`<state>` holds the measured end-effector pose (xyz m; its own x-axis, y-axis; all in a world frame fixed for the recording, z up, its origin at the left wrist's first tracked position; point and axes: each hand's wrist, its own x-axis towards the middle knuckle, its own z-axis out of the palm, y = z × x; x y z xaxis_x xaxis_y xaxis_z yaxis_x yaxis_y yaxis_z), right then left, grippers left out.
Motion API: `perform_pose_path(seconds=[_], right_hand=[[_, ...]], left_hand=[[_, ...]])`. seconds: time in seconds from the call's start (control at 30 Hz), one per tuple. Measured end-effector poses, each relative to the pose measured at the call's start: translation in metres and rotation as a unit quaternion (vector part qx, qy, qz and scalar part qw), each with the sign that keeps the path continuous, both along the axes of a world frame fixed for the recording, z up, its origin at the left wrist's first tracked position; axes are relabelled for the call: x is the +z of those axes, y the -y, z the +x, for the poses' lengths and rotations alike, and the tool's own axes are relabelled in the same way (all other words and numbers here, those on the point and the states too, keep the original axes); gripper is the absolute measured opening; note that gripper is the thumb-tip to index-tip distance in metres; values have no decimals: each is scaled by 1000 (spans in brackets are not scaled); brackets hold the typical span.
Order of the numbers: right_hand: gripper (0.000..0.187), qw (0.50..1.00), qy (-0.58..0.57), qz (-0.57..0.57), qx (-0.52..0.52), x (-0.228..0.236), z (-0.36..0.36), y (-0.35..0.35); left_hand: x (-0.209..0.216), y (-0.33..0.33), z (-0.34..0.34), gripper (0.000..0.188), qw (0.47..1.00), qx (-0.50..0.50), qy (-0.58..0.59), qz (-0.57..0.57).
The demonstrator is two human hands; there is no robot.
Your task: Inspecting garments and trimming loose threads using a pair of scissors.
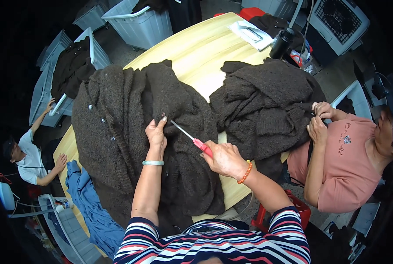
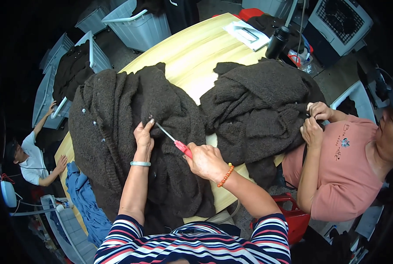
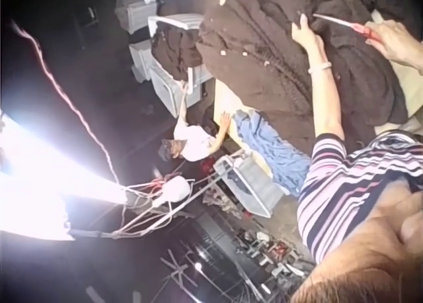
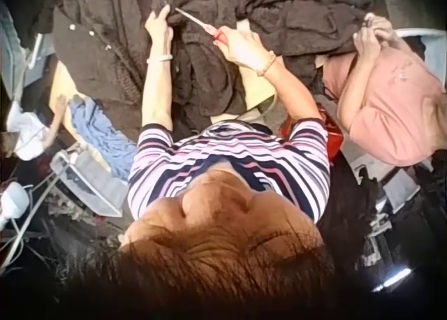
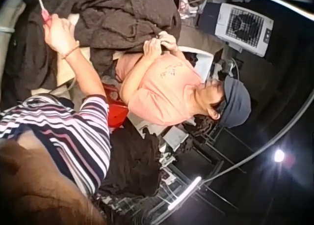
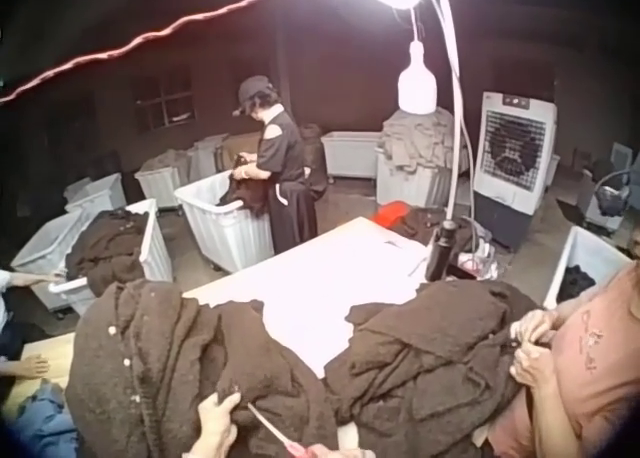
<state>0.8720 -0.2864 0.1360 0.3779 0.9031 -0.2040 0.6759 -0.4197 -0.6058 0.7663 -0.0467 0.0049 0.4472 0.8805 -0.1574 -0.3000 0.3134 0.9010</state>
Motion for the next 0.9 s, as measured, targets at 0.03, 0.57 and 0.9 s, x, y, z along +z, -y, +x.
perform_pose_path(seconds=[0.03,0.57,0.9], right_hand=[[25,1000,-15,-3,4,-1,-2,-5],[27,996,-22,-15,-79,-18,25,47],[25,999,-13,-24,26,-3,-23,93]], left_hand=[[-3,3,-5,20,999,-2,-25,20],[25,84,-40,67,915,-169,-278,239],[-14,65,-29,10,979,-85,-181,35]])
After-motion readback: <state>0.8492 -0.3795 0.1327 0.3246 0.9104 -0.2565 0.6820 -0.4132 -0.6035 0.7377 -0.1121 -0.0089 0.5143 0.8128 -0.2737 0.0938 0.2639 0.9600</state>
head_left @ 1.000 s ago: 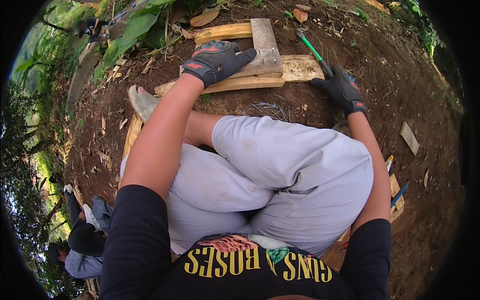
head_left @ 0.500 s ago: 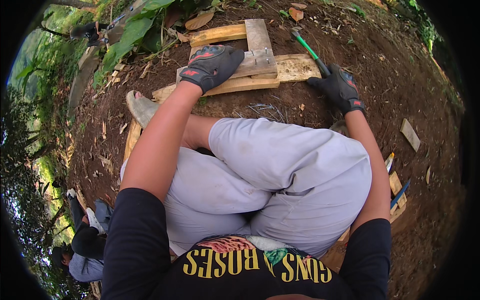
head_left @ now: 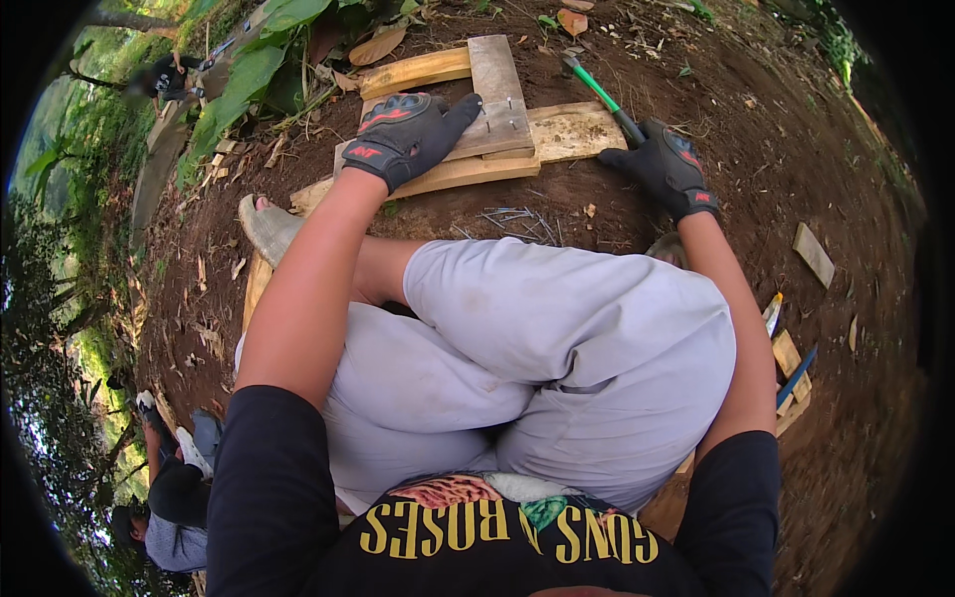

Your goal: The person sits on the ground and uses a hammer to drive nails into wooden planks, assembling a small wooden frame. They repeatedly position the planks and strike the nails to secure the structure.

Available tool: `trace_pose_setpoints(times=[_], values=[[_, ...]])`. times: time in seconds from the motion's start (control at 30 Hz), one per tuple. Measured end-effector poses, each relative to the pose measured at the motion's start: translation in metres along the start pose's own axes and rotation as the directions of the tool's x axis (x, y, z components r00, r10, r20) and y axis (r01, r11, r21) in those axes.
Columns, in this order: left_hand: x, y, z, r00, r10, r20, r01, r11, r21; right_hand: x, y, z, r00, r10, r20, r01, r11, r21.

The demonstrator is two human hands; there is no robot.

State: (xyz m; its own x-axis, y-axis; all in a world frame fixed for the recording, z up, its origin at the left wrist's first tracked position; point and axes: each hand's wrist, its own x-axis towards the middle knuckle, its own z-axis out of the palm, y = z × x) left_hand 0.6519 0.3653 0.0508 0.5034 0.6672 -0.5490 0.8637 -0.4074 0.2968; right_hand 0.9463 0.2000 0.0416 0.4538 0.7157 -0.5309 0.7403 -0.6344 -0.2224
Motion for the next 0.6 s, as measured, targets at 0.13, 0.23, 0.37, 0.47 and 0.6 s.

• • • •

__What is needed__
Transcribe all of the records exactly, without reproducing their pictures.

__Response area__
`<state>` holds the measured end-effector pose (xyz m; its own x-axis, y-axis; all in a world frame fixed for the recording, z up, its origin at the left wrist's first tracked position; point and axes: each hand's wrist, its own x-axis towards the middle knuckle, its own z-axis out of the palm, y = z × x; x y z xaxis_x xaxis_y xaxis_z yaxis_x yaxis_y yaxis_z), right then left, grippers left out.
Motion API: `perform_pose_path(seconds=[_], right_hand=[[_, ...]], left_hand=[[_, ...]])`. seconds: time in seconds from the call's start (control at 30 Hz), one per tuple. Measured end-effector poses, each relative to the pose measured at the call's start: translation in metres and rotation as a unit quaternion (vector part qx, qy, qz and scalar part qw), each with the sign that keeps the path continuous, both along the axes of a world frame fixed for the recording, z up, its origin at the left wrist's first tracked position; axes are relabelled for the call: x is the +z of those axes, y the -y, z the +x, for the poses' lengths and rotations alike, and the tool's own axes are relabelled in the same way (all other words and numbers here, those on the point and the states too, keep the original axes); gripper is the absolute measured opening; note that gripper is the thumb-tip to index-tip distance in metres; values have no decimals: each is scaled by 1000 (spans in brackets are not scaled); brackets hold the typical span.
Order of the numbers: right_hand: gripper (0.000..0.187), qw (0.50..1.00), qy (-0.58..0.57), qz (-0.57..0.57), qx (-0.52..0.52), x (-0.228..0.236), z (-0.36..0.36), y (-0.35..0.35); left_hand: x (-0.209..0.216), y (-0.33..0.33), z (-0.34..0.34), gripper (0.000..0.188), qw (0.47..1.00), qx (-0.50..0.50), qy (-0.58..0.59), qz (-0.57..0.57).
The demonstrator is two human hands; there is no robot.
Your task: Inspecting garments and trimming loose threads using a pair of scissors.
<state>0.8720 -0.2864 0.1360 0.3779 0.9031 -0.2040 0.6759 -0.4197 -0.6058 0.7663 -0.0467 0.0049 0.4472 0.8805 -0.1574 -0.3000 0.3134 0.9010</state>
Motion for the next 0.9 s, as measured, targets at 0.03, 0.57 and 0.9 s, x, y, z along +z, -y, +x.
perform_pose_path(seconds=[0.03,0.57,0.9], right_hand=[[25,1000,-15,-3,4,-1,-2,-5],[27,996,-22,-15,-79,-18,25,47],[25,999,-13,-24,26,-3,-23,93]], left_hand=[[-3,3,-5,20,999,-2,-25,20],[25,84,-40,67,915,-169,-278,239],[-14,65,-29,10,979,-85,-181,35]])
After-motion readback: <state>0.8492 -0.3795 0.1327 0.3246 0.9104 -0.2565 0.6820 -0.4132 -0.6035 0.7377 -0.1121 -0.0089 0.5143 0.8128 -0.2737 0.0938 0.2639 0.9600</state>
head_left @ 1.000 s ago: 
head_left @ 0.500 s ago: 
head_left @ now: 

Your goal: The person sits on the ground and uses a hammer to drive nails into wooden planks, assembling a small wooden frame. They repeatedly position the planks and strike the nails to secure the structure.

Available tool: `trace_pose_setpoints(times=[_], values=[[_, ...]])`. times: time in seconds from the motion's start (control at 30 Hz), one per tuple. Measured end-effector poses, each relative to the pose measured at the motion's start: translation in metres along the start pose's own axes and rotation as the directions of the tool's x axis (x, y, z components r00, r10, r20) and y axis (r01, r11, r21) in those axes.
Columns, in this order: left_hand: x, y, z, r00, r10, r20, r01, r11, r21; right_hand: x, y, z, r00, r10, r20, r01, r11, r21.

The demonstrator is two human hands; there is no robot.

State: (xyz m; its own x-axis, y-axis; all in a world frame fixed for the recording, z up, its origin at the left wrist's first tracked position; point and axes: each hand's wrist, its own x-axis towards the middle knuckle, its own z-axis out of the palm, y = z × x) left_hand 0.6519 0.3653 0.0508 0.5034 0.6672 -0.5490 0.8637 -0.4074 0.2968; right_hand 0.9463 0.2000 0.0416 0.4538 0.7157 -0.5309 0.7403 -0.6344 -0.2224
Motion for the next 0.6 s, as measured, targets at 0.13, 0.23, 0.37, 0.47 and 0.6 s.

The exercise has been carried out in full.